▶ _YOUR INSTRUCTIONS_:
Your copy of the listing should be exact and should contain no pictures.
━━━
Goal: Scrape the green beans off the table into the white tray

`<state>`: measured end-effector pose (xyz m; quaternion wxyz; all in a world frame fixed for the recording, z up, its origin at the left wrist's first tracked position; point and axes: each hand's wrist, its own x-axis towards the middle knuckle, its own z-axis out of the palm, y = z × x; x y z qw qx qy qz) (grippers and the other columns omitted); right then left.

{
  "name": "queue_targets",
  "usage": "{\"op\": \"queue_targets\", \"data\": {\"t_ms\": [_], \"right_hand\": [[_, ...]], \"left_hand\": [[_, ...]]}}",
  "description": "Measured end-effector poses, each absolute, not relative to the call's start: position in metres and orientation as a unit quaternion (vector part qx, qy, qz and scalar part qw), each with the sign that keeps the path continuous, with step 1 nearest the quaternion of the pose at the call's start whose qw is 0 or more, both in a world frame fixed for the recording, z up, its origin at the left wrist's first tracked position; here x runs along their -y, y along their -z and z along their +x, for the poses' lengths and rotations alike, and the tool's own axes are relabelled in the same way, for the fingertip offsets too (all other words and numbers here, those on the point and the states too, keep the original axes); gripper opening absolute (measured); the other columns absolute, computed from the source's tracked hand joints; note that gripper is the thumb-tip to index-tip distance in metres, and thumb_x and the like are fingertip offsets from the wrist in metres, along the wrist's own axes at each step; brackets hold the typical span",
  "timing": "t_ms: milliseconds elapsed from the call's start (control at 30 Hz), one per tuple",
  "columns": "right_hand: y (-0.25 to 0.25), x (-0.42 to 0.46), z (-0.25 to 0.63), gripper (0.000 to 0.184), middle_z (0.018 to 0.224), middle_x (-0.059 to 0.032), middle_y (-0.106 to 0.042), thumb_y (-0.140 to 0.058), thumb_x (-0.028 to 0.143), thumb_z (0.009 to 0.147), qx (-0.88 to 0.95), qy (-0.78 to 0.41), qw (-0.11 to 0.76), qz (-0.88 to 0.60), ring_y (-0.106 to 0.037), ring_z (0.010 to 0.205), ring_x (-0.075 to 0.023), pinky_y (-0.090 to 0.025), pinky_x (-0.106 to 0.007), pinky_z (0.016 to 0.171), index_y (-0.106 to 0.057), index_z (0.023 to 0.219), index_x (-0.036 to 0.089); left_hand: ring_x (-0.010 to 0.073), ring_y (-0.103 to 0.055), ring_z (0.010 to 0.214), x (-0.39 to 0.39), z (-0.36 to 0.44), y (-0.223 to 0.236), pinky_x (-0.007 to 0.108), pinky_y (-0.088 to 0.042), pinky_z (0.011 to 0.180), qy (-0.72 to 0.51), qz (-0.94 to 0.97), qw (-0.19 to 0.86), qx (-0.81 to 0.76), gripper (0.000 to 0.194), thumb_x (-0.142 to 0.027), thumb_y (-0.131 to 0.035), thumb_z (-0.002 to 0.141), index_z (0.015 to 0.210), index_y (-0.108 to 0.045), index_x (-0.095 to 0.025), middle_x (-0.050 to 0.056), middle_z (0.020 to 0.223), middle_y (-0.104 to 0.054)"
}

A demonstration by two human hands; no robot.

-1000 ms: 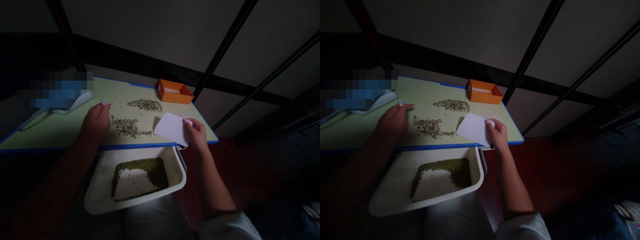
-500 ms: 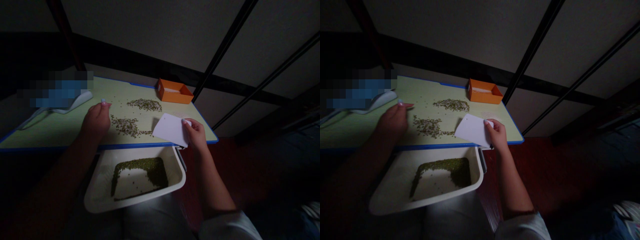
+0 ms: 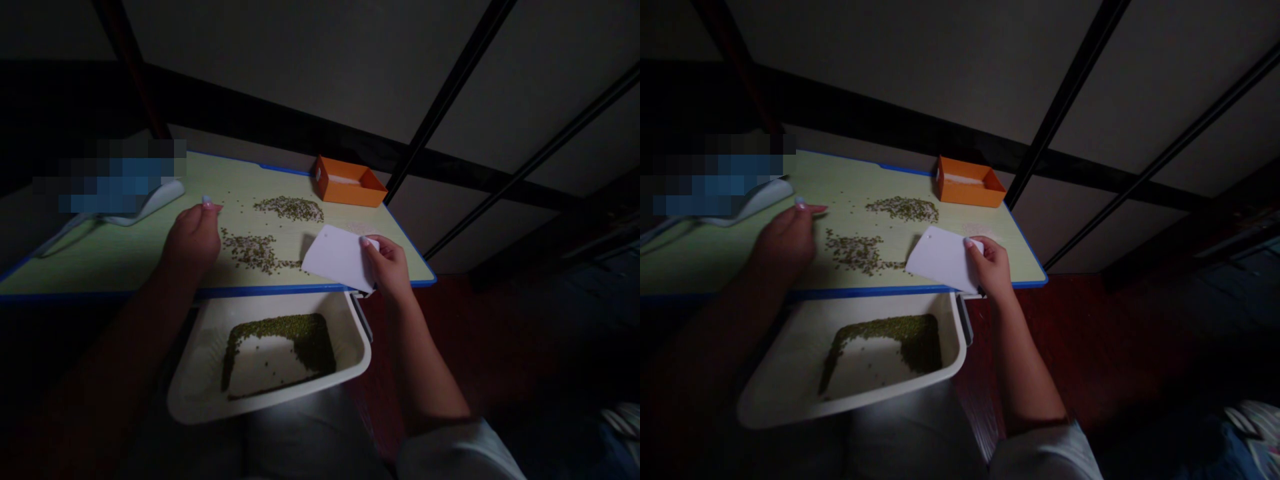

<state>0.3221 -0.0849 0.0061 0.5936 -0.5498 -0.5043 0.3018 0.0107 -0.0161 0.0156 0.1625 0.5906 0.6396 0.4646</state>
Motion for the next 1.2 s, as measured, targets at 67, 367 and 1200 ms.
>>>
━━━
▶ _ANSWER SECTION_:
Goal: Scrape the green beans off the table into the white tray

`<state>`: measured end-effector pose (xyz m; quaternion wxyz; all in a world frame fixed for the recording, z up, its origin at the left wrist's first tracked position; point and axes: each hand's wrist, its own x-axis towards the middle knuckle, its own z-axis out of the palm, y = z × x; x y z qw qx qy qz) (grippers and the other columns omitted); right then left.

{
  "name": "queue_targets",
  "usage": "{\"op\": \"queue_targets\", \"data\": {\"t_ms\": [_], \"right_hand\": [[_, ...]], \"left_hand\": [[_, ...]]}}",
  "description": "Measured end-effector poses, each absolute, not relative to the call's start: position in metres and orientation as a unit quaternion (vector part qx, qy, qz and scalar part qw), each with the sign that keeps the path continuous, with step 1 nearest the quaternion of the pose at the call's start whose qw is 0 or more, both in a world frame fixed for the recording, z up, its origin at the left wrist's first tracked position; here x runs along their -y, y along their -z and z along their +x, for the poses' lengths and rotations alike, and the tool's own axes are relabelled in the same way, for the fingertip offsets too (all other words and numbers here, those on the point and the states too, keep the original axes); gripper opening absolute (measured); the other columns absolute, computed from the source's tracked hand joints; note that gripper is the thumb-tip to index-tip distance in metres, and thumb_x and the like are fingertip offsets from the wrist in metres, along the wrist's own axes at each step; brackets hold the typical span",
  "timing": "t_ms: milliseconds elapsed from the call's start (control at 30 Hz), one per tuple",
  "columns": "right_hand: y (-0.25 to 0.25), x (-0.42 to 0.46), z (-0.25 to 0.63), gripper (0.000 to 0.184), middle_z (0.018 to 0.224), middle_x (-0.059 to 0.032), middle_y (-0.106 to 0.042), thumb_y (-0.140 to 0.058), thumb_x (-0.028 to 0.143), thumb_z (0.009 to 0.147), qx (-0.88 to 0.95), qy (-0.78 to 0.41), qw (-0.11 to 0.76), qz (-0.88 to 0.60), ring_y (-0.106 to 0.037), ring_z (0.010 to 0.205), ring_x (-0.075 to 0.023), pinky_y (-0.090 to 0.025), pinky_x (-0.106 to 0.007), pinky_z (0.016 to 0.171), index_y (-0.106 to 0.057), index_z (0.023 to 0.219), index_x (-0.036 to 0.089); left_hand: ring_x (-0.010 to 0.073), ring_y (-0.103 to 0.055), ring_z (0.010 to 0.214), x (-0.39 to 0.39), z (-0.36 to 0.44), y (-0.223 to 0.236), pinky_x (-0.007 to 0.108), pinky_y (-0.088 to 0.042), pinky_z (0.011 to 0.180), qy (-0.72 to 0.51), qz (-0.94 to 0.97), qw (-0.19 to 0.86), qx (-0.81 to 0.76), gripper (0.000 to 0.194), thumb_x (-0.142 to 0.027), thumb_y (-0.131 to 0.035), thumb_z (-0.002 to 0.141), index_z (0.015 to 0.210), index_y (-0.108 to 0.045), index_x (-0.095 to 0.025), middle_x (-0.050 to 0.056), middle_z (0.020 to 0.223), middle_y (-0.104 to 0.054)"
}

A demonstration by two human hands; no robot.

-1000 ms: 
-500 ms: 
+0 ms: 

<state>0.3221 -0.0849 0.0061 0.5936 -0.5498 -0.5043 0.3018 0.0107 -0.0161 0.0156 0.1625 0.5906 0.6396 0.4646</state>
Motion for the next 1.2 s, as measured, targets at 67, 367 and 1200 ms.
>>>

This finishes the exercise.